Digital “demon”: a method that increases the accuracy of quantum computing by 20 times

Researchers at UNSW Sydney have developed a new technique to reboot quantum computers with high precision. This process, known as preparing a quantum bit to a “0” state, is crucial for accurate quantum computing. The method is based on the principle of “Maxwell’s demon”, a hypothetical creature that can separate hot and cold molecules by observing their velocities. This innovative solution is simple yet effective in ensuring the reliability of quantum computing.

“Here we used a much more advanced ‘demon’ – a fast digital voltmeter – to observe the temperature of an electron randomly picked up from a hot electron beam. Professor Andrea Morello from UNSW, who led the team, said: “By doing this, we make it much colder than the pool it came from. “We’ve brought in a ‘0’ computational state, which is consistent with high confidence that the pool is in a computational state.”

“Quantum computers are only useful when they can reach a final result with a very low probability of error. And you can have nearly perfect quantum operations, but if the computation starts with the wrong code, the result is also wrong. Our digital ‘Maxwell devil’ tells us how precisely we can set the start of the computation to be the most useful. It gives more than 20 times.”

Professor Morello’s team pioneered the use of electron spins in silicon to encode and process quantum information, demonstrating record high precision, i.e. very low probability of error, when performing quantum operations. The final hurdle to efficient quantum computing with electrons was the accuracy of preparing the electron in a state known as the starting point of the computation.

Experiment author Dr. “The usual way to prepare the quantum state of an electron is to go to extremely low temperatures near absolute zero and hope that all electrons relax into the low-energy ‘0’ state,” explains Mark Johnson. “Unfortunately, even if we used the most powerful refrigerators, we had a 20 percent chance of accidentally priming an electron to the ‘1’ state. It was unacceptable, we should have done better.”

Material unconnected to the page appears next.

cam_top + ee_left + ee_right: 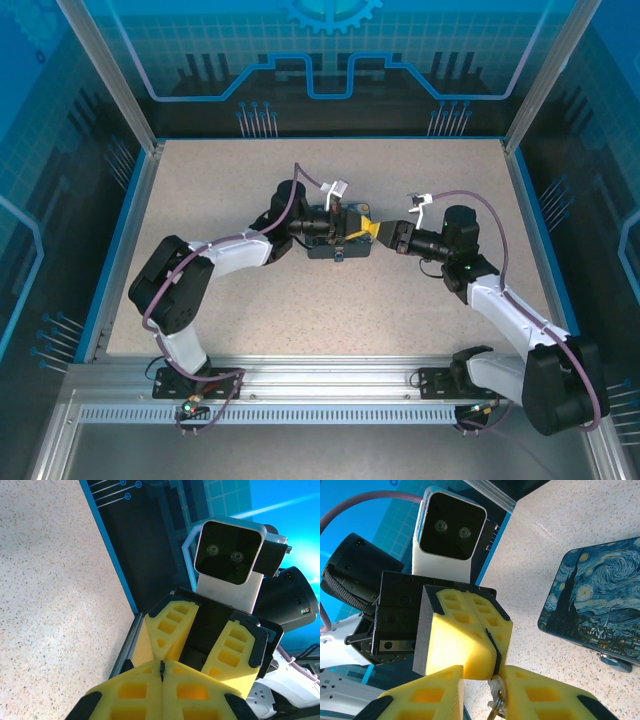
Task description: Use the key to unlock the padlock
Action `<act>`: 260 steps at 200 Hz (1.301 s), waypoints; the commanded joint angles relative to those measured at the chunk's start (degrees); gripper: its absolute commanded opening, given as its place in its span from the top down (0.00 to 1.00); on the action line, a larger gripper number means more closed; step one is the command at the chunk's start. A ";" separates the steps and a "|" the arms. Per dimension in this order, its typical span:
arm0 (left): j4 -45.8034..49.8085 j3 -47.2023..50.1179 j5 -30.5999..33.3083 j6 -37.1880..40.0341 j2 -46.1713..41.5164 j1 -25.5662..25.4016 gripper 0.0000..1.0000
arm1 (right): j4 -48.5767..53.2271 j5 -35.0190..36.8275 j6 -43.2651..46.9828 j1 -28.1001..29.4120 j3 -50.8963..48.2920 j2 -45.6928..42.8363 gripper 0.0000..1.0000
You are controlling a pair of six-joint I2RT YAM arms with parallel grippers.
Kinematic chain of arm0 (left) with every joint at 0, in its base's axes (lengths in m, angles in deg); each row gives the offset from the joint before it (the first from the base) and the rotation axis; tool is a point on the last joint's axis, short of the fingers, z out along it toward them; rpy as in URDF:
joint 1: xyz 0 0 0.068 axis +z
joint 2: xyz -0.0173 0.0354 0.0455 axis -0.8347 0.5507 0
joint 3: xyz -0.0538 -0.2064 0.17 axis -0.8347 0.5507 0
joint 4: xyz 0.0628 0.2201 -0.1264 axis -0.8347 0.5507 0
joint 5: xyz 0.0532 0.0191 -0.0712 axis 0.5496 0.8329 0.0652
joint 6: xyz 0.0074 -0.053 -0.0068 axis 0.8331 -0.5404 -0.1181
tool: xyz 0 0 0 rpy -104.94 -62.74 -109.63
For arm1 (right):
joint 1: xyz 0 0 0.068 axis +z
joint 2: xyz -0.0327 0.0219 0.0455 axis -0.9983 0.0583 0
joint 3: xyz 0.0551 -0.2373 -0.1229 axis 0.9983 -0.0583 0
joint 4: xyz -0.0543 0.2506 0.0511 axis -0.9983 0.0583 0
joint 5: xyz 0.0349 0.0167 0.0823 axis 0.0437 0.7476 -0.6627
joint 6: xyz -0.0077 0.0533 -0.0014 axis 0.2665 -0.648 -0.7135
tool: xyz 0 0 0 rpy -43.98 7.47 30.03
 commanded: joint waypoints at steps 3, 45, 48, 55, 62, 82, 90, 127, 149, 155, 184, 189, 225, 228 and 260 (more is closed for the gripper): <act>-1.08 0.01 -1.79 0.23 0.81 0.44 1.00 | 0.03 -2.14 1.67 -0.74 0.45 -0.67 0.76; 0.73 -0.73 -4.06 1.43 0.92 0.55 1.00 | 1.16 -3.70 2.69 -1.99 0.67 -0.68 0.78; 0.94 -0.84 -4.24 1.58 0.98 0.54 1.00 | 1.20 -3.88 2.89 -2.06 0.65 -0.68 0.78; 1.55 -1.08 -4.69 1.98 0.97 0.64 1.00 | 1.34 -4.48 3.14 -2.34 0.64 -0.67 0.79; 2.33 -1.36 -5.11 2.29 0.97 0.64 1.00 | 1.60 -4.89 3.43 -2.55 0.76 -0.68 0.78; 3.99 -2.09 -6.00 3.38 0.97 0.65 1.00 | 2.34 -6.04 4.33 -2.95 0.89 -0.68 0.79; 4.22 -2.27 -6.23 3.49 1.10 0.63 1.00 | 2.43 -6.38 4.51 -3.08 0.93 -0.67 0.80; 4.38 -2.71 -6.49 3.48 1.58 0.68 1.00 | 2.98 -8.46 5.59 -3.17 0.93 -0.23 0.81; 4.54 -3.15 -6.76 3.57 1.86 0.63 1.00 | 3.79 -8.86 6.47 -3.15 0.80 -0.32 0.81; 4.59 -3.24 -6.77 3.51 1.86 0.63 1.00 | 4.00 -8.91 6.60 -3.10 0.80 -0.45 0.81; 4.82 -3.73 -7.09 3.58 2.09 0.67 1.00 | 4.19 -9.14 6.98 -3.23 0.15 -0.48 0.82; 4.86 -3.77 -7.26 3.65 2.13 0.63 1.00 | 4.19 -9.13 6.98 -3.33 0.08 -0.50 0.83; 5.69 -4.17 -8.17 4.33 2.06 0.64 1.00 | 4.39 -9.35 7.24 -3.92 -0.30 -0.73 0.88; 5.80 -4.14 -8.25 4.36 2.12 0.64 1.00 | 4.37 -9.37 7.24 -4.01 -0.26 -0.77 0.88; 6.46 -4.30 -8.44 4.86 2.12 0.65 1.00 | 4.40 -9.87 7.24 -4.18 -0.35 -0.73 0.92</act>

UNSW electrical engineering graduate Dr Johnson decided to use a very fast digital measuring instrument to ‘observe’ the state of an electron and use the device’s real-time decision processor to decide whether to store that electron and use it for further calculations. The result of this process was to reduce the probability of error from 20 percent to 1 percent.

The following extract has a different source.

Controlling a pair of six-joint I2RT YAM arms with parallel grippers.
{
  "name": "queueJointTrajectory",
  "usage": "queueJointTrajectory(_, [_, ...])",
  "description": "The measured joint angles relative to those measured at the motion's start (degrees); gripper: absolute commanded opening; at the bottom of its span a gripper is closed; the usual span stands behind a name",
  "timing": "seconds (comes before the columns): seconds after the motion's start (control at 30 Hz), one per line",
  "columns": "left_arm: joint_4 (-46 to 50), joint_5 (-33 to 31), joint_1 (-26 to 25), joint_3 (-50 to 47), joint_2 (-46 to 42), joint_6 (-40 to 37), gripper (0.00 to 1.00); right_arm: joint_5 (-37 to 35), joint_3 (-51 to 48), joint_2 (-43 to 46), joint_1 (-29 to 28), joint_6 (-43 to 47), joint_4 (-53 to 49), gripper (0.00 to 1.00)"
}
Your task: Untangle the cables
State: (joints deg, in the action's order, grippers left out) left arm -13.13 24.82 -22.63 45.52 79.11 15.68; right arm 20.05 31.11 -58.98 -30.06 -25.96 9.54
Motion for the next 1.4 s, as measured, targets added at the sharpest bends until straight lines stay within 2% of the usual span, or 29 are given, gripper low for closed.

A new twist on an old idea

“As we started to write down our results and consider how best to explain them, we realized that what we were doing was putting a modern spin on the old idea of ​​’Maxwell’s demon,'” says Professor Morello.

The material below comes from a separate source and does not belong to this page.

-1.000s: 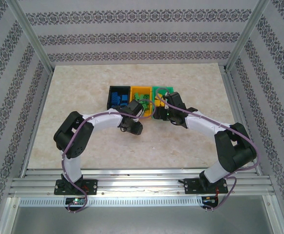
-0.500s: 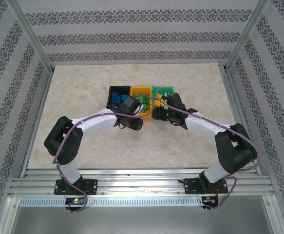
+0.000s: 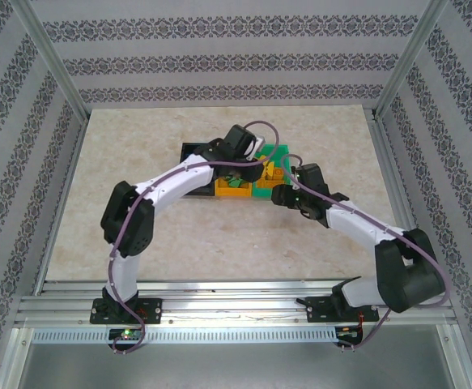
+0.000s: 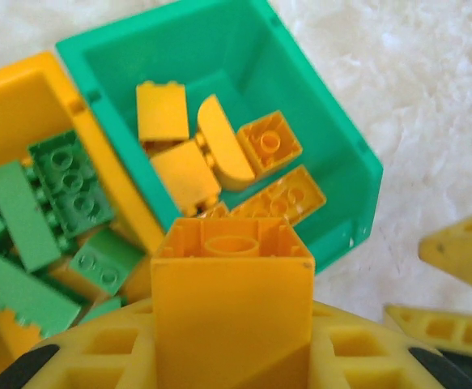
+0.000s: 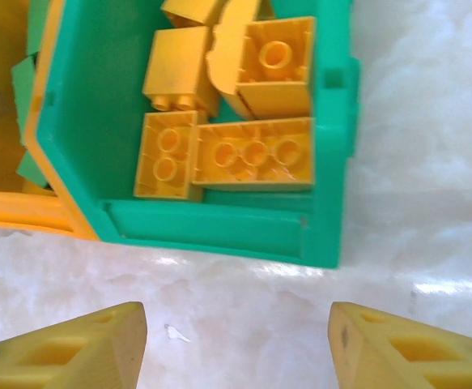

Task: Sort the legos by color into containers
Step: Place the lego in the container.

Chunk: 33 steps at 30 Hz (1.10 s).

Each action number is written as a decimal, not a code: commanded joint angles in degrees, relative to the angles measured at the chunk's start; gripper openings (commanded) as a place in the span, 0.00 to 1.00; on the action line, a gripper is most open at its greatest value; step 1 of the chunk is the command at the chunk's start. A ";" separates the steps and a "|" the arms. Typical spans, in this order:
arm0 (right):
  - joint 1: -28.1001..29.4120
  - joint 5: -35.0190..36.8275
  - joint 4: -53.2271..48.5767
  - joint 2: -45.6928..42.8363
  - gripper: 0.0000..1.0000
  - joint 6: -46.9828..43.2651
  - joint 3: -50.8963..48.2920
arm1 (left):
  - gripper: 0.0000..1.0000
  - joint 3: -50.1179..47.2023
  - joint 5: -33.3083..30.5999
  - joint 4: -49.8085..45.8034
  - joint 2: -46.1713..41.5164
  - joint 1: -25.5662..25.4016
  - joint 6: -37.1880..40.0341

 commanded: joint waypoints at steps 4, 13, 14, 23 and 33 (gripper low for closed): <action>-3.20 -1.76 -1.00 -6.09 0.62 -0.64 -4.59 | 0.33 14.68 1.39 -7.51 8.03 -0.78 2.36; -5.84 -4.03 -1.33 -9.08 0.62 -0.43 -7.36 | 0.34 39.60 -0.82 -14.58 23.20 -0.39 2.26; -5.98 -4.01 -1.59 -9.40 0.62 -0.40 -7.36 | 0.37 42.21 -1.17 -15.50 25.28 -0.34 2.22; -6.22 -3.55 -2.97 -11.57 0.62 0.25 -7.53 | 0.62 49.98 -1.10 -20.00 30.56 0.54 2.16; -6.17 -2.91 -3.70 -10.91 0.62 0.85 -6.03 | 0.63 25.42 -3.10 -8.79 14.81 0.69 3.71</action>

The concept of “Maxwell’s demon” dates back to 1867, when James Clerk Maxwell imagined a being that could know the speed of each gas molecule. He would buy a gas-filled box with a split center and a quick-opening door. Knowing the speed of each molecule, the demon can open the door so that slow (cold) molecules gather on one side and fast (hot) molecules on the other.

“The demon was a thought experiment discussing the possibility of violating the second law of thermodynamics, but of course such a demon never existed,” says Professor Morello.

“Now, we kind of created it using fast digital electronics. We just told it to observe an electron and make it as cold as possible. Here, ‘cold’ directly means that the quantum computer we want to build and run is in the ‘0’ state.”

The implications of this result are crucial to the viability of quantum computers. Such a machine can be built with the ability to make some mistakes, but only if they are rare enough. A typical margin of error is around 1 percent. This applies to all errors, including preparation, execution and reading of the final result.

This electronic version of Maxwell’s demon enabled the UNSW team to reduce training errors by twenty times, from 20 percent to 1 percent.

Dr. “Using a state-of-the-art electronic tool without the additional complexity of quantum hardware, we were able to prepare our electronic quantum bits with sufficient precision to provide reliable downstream computation,” says Johnson. “This is an important result for the future of quantum computing. And surprisingly, it’s also the embodiment of a 150-year-old idea!”